ON SOME SOLUTIONS OF THE MULTIVARIATE BEHRENS FISHER PROBLEM

Abstract

Multivariate Behrens-Fisher Problem is a problem that deals with testing the equality of two means from multivariate normal distribution when the covariance matrices are unequal and unknown. However, there is no single procedure served as a better performing solution to this problem, Adebayo (2018). In this study effort is made in selecting five different existing procedures and examined their power and rate to which they control type I error using a different setting and conditions observed from previous studies.

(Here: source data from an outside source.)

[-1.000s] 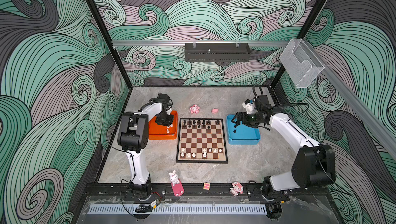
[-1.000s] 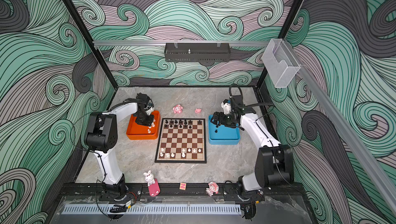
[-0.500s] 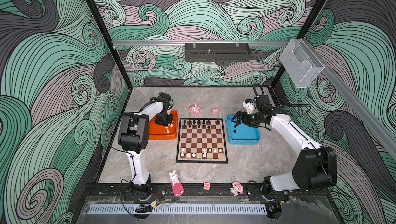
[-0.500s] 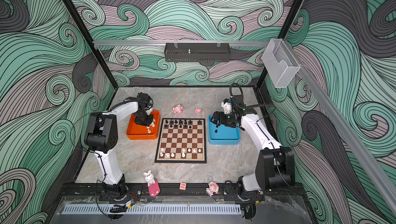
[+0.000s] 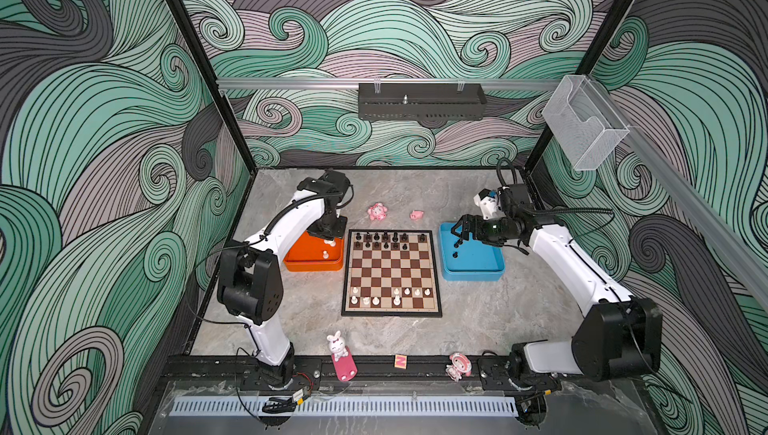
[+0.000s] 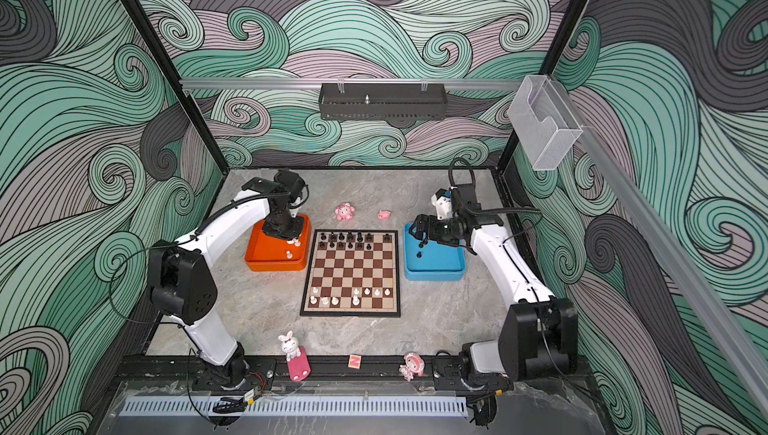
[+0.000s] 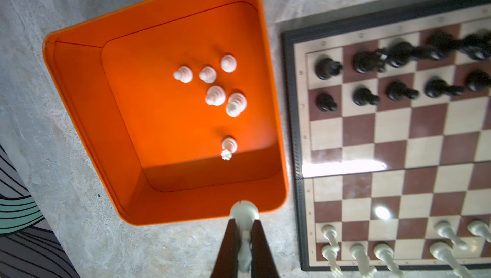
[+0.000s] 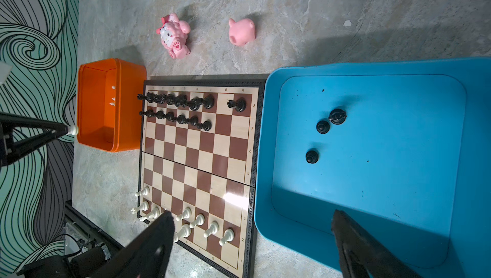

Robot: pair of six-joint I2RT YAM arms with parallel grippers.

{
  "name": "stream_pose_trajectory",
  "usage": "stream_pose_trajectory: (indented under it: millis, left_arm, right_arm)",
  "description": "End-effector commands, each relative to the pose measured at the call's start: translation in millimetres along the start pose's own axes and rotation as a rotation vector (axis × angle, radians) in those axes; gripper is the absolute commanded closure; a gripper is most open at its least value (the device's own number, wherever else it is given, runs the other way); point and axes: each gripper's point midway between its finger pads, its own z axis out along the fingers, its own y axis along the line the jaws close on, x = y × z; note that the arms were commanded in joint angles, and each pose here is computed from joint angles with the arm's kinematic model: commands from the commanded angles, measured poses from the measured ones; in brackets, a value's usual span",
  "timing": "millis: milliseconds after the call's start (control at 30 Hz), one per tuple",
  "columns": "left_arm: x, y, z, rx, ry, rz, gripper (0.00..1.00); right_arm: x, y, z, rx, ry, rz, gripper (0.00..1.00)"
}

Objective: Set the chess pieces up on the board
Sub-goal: 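Lift the white pawn with the left gripper and carry it over the board, then lower the white pawn onto a square at the board's nearest row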

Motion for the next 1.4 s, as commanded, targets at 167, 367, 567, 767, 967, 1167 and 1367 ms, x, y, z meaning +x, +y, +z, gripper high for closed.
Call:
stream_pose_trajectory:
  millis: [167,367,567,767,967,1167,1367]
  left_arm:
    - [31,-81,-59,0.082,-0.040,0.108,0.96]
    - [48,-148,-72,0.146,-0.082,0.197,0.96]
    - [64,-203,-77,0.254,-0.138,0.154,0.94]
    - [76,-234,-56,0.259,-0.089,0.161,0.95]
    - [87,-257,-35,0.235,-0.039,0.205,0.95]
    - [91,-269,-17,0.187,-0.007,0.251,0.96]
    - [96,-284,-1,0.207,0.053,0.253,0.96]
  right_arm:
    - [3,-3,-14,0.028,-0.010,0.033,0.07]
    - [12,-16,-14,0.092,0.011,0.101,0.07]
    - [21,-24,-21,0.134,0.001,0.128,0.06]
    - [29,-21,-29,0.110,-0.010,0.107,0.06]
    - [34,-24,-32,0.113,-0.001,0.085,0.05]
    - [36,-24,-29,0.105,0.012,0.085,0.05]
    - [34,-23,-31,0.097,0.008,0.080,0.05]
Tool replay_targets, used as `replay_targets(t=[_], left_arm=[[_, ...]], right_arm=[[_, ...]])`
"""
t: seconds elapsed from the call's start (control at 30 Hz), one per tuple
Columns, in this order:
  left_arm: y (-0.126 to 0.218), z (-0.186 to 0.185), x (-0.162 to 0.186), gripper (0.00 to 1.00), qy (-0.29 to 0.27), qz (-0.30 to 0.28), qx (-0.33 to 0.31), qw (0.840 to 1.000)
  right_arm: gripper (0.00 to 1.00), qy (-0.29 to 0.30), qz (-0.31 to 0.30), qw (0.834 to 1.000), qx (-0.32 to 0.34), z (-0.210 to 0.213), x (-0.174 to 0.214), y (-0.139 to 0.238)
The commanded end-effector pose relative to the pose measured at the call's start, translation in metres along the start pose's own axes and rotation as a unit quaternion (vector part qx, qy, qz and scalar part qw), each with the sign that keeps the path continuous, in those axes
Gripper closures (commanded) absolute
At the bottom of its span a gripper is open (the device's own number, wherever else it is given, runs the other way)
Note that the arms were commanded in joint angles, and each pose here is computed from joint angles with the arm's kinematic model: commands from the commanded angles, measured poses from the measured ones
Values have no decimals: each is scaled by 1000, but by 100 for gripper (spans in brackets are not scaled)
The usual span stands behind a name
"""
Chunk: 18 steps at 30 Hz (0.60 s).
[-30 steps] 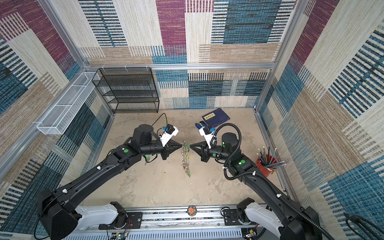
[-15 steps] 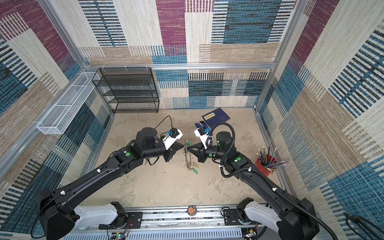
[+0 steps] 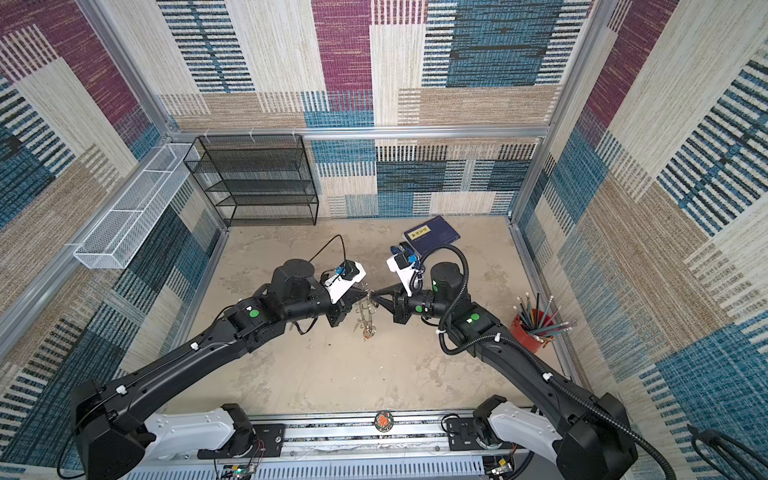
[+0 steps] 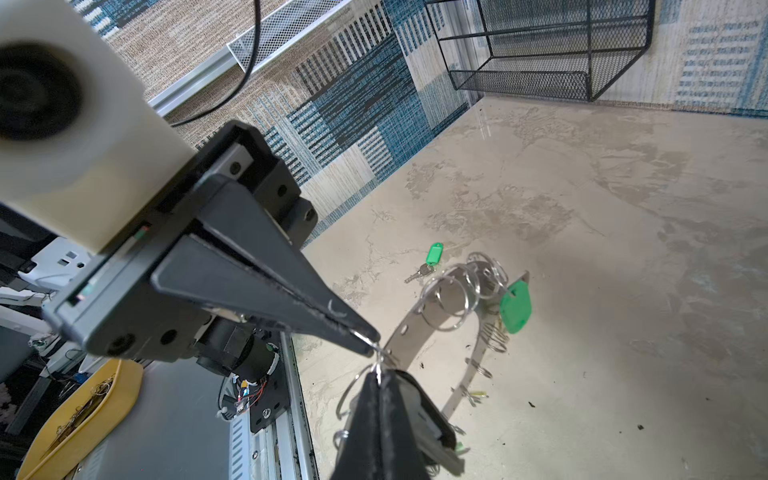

To overcome this problem a code was designed via R Statistical Software, to simulate random normal data and independently run 1000 times using MASS package in other to estimate the power and rate at which each procedure control type I error. The simulation result depicts that, in a setting when variance covariance matrices S1 > S2 associated with a sample sizes (n1 > n2) in Table 4.1, 4.2, 4.5, and 4.6, shows that, Adebayos’ procedure performed better but at a sample sizes (n1 = n2 and n1 < n2) Hotelling T is recommended in terms of power. For type I error rate where robustness and nominal level matters we found that under some settings none of the procedure maintained nominal level as revealed in Table 4.11 and 4.15. The results presented in Table 4.9 to 4.16 shows that when nominal level matters Krishnamoorthy came first, followed by Adebayos’, Yaos’, Johansons’ then Hotelling T were recommended in the sequentially under the settings used in this study.